Much Ado about (Practically) Nothing: A History of the Noble Gases
David Fisher
Oxford University Press, 2010
288 pp., 86.00
Neil Gussman
Much Ado About (Practically) Nothing
It's not easy writing about nothing. Despite the cheeky title, in Much Ado About (Practically) Nothing: A History of the Noble Gases, David E. Fisher does write about three somethings: how the noble gases came to be discovered, his own work with the noble gases, and—in chapter 7—a debate with Young Earth Creationist Henry Morris.
And Fisher himself is something: a professor emeritus of geological science and cosmochemistry at the University of Miami whose scientific career spans more than 50 years and includes fellowships in nuclear chemistry at Oak Ridge and Brookhaven. Along the way he has taught in the departments of physics, politics, international studies, geology, and religion at Cornell and Miami. He also found time to write nine novels and ten nonfiction books.
The first six chapters of Much Ado tell of the discovery of the noble gases and their central place in modern physics and chemistry. Fisher deftly adds the story of the early life of Ernest Rutherford, the New Zealand-born physicist who discovered the structure of the atom. Though the opening chapters will be familiar to anyone who knows the history of physics and chemistry in the 19th and 20th centuries, Fisher retells the story well.
From chapter 8 to the end of the book, Fisher gives us a view of the noble gases centered on his own interests and research. We learn more about helium, argon, and xenon and less about neon, krypton, and radon. We hear about his colleagues, and the trials and tribulations of research. This is not exactly what the subtitle promises. "My History of the Noble Gases" would be more accurate.

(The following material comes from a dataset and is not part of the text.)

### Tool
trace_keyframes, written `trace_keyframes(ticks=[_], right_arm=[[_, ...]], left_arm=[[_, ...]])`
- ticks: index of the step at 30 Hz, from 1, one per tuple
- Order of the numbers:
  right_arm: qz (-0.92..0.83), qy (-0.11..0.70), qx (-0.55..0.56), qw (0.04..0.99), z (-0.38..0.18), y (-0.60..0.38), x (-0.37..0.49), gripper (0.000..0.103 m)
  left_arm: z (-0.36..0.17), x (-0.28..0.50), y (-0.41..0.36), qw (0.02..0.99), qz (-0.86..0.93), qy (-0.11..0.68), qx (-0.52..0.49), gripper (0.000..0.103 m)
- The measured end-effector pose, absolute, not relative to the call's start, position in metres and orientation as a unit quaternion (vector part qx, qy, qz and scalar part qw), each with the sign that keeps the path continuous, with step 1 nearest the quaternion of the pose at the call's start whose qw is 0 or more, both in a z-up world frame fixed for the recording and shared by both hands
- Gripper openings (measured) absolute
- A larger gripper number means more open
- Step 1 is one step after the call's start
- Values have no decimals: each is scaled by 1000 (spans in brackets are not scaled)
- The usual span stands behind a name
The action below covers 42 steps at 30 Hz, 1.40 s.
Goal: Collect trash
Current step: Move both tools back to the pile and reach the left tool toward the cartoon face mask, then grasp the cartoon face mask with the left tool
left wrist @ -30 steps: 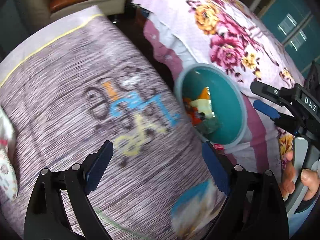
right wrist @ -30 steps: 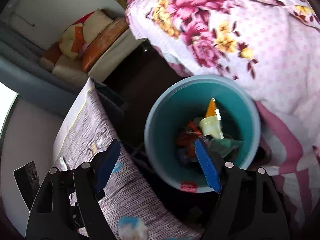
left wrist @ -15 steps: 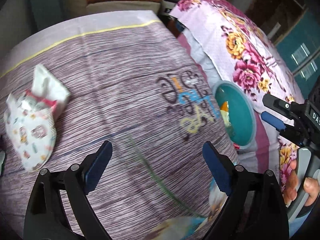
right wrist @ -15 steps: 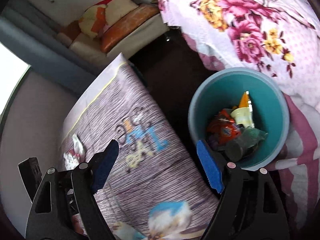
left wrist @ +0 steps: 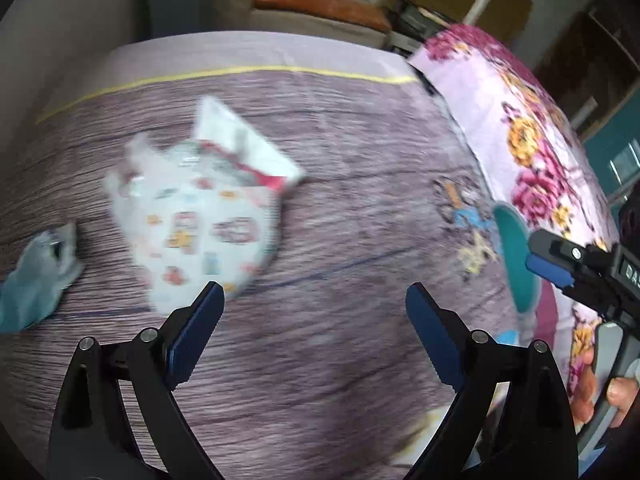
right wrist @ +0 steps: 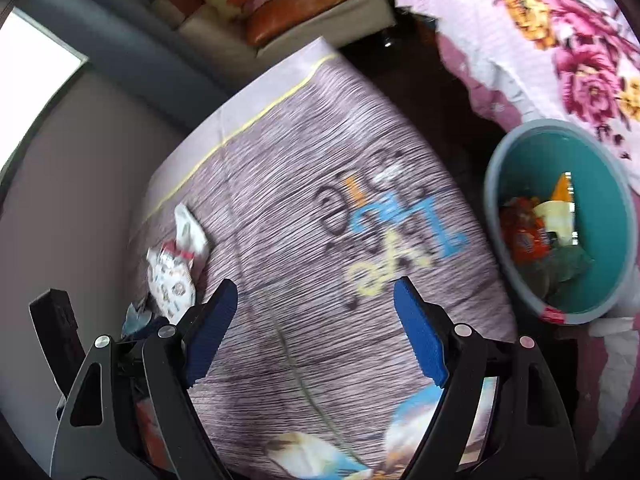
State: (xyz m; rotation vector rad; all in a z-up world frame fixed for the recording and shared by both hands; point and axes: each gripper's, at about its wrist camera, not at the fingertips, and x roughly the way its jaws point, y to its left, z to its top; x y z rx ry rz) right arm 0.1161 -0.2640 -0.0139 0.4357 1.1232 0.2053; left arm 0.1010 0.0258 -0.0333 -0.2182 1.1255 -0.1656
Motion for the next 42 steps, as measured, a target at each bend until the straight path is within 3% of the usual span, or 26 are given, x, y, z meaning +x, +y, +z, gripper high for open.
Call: trace_keyframes(ticks=[8, 24, 29, 40, 41, 42], right_arm=[[114, 547, 190, 807, -28, -229, 125, 76], [127, 562, 188, 795, -43, -213, 150, 76], [131, 566, 185, 793, -46, -208, 153, 76], [136, 569, 173, 792, -48, -194, 149, 76], [136, 569, 171, 792, -48, -193, 149, 76], [137, 570, 170, 792, -48, -191, 148, 76]], left_arm=[[-56, 110, 73, 831, -12, 541, -129, 92], [-73, 137, 56, 837, 27, 540, -83, 95], [-67, 129, 68, 840, 14, 532, -103, 77], [-62, 97, 100, 830, -23, 535, -155, 75], [-61, 97, 98, 833, -25, 531, -150, 73], [-60, 96, 98, 837, -23, 527, -144, 50]])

But the book is no less interesting for all such quirks. In fact, after I finished reading it, I bought Fisher's A Summer Bright and Terrible: Winston Churchill, Lord Dowding, Radar, and the Impossible Triumph of the Battle of Britain and was hooked by the end of the first chapter. I also ordered a copy of Isaac Asimov's 1966 book Noble Gases (Science and Discovery). I read this book during the summer between my sophomore and junior years of high school and have loved chemistry ever since.
And now to chapter 7: "Interlude: Helium, Argon and Creationism," in which the author tells us about his debate with Henry M. Morris at Coral Ridge Presbyterian Church. As I read this chapter, I felt like an observer watching Morris in frantic motion while Fisher stood still, as if he were the eye and Morris the storm. Fisher acknowledges that Morris scored points with his hallmark relentless debating style. Morris brought up potassium-argon decay as a method of determining the age of the earth, and then quoted from an article in the Journal of Geophysical Research to affirm that the method was not valid. All this was done with great fanfare. Morris ended by saying "Science has spoken," and sat down to great applause.
Through his description of the debate, Fisher made me feel I was watching Morris and the audience through his eyes: with Morris in grand form, and the audience amazed, I was motionless with Fisher under siege, as if I were standing with Custer at Little Bighorn.
But at that moment, Morris gave Fisher the floor. Unfortunately for Morris, Fisher recognized the sentence from the JGR article. He asked Morris to read the title and authors of the article. Morris read the title and then Fisher's name as one of the authors. Fisher made clear that the point of the article was, of course, the opposite of Morris' accurate but misleading quotation out of context. Fisher felt he won the debate, but five years later he heard Morris on the radio using the same argument and misquoting Fisher in exactly the same way as in the debate. The chapter ends:
[Morris] knew that those arguments were wrong, but he also knew that most of his audience would not know that. He flat-out lied to them.
What was it that Barry Goldwater was saying back in 1966? "Extremism in the defense of liberty is no vice!" I guess this also applies to lying in the service of the Lord.
Chapter 7 is not just an entertaining aside. The chapter begins, "Henry M. Morris, widely regarded as the founder of the modern creationist movement, died February 25, 2006, at the age of eighty-seven. His 1961 book The Genesis Flood, with its subtitle 'The Biblical Record and its Scientific Implications,' was a cornerstone of the movement."
Some of my favorite science writers, Stephen Jay Gould and N. David Mermin to name two, have expressed considerable frustration with the tactics of creationist debaters. Mutual disrespect hardly begins to describe their respective positions. Young Earth Creationism rejects nearly all of modern science out of hand, implying that it is either wrong or involved in a giant conspiracy to deceive the world—or both. Creationists dismiss scientists as a group. Chapter 7 makes it painfully clear that science and Young Earth Creationism have no common ground for a discussion.
As for Fisher's own perspective on a life in science, his engaging account suggests that is a compound of adventure, wonder, competition, triumph, missed opportunity, and sheer luck, both good and bad.
Neil Gussman is communications manager at the Chemical Heritage Foundation.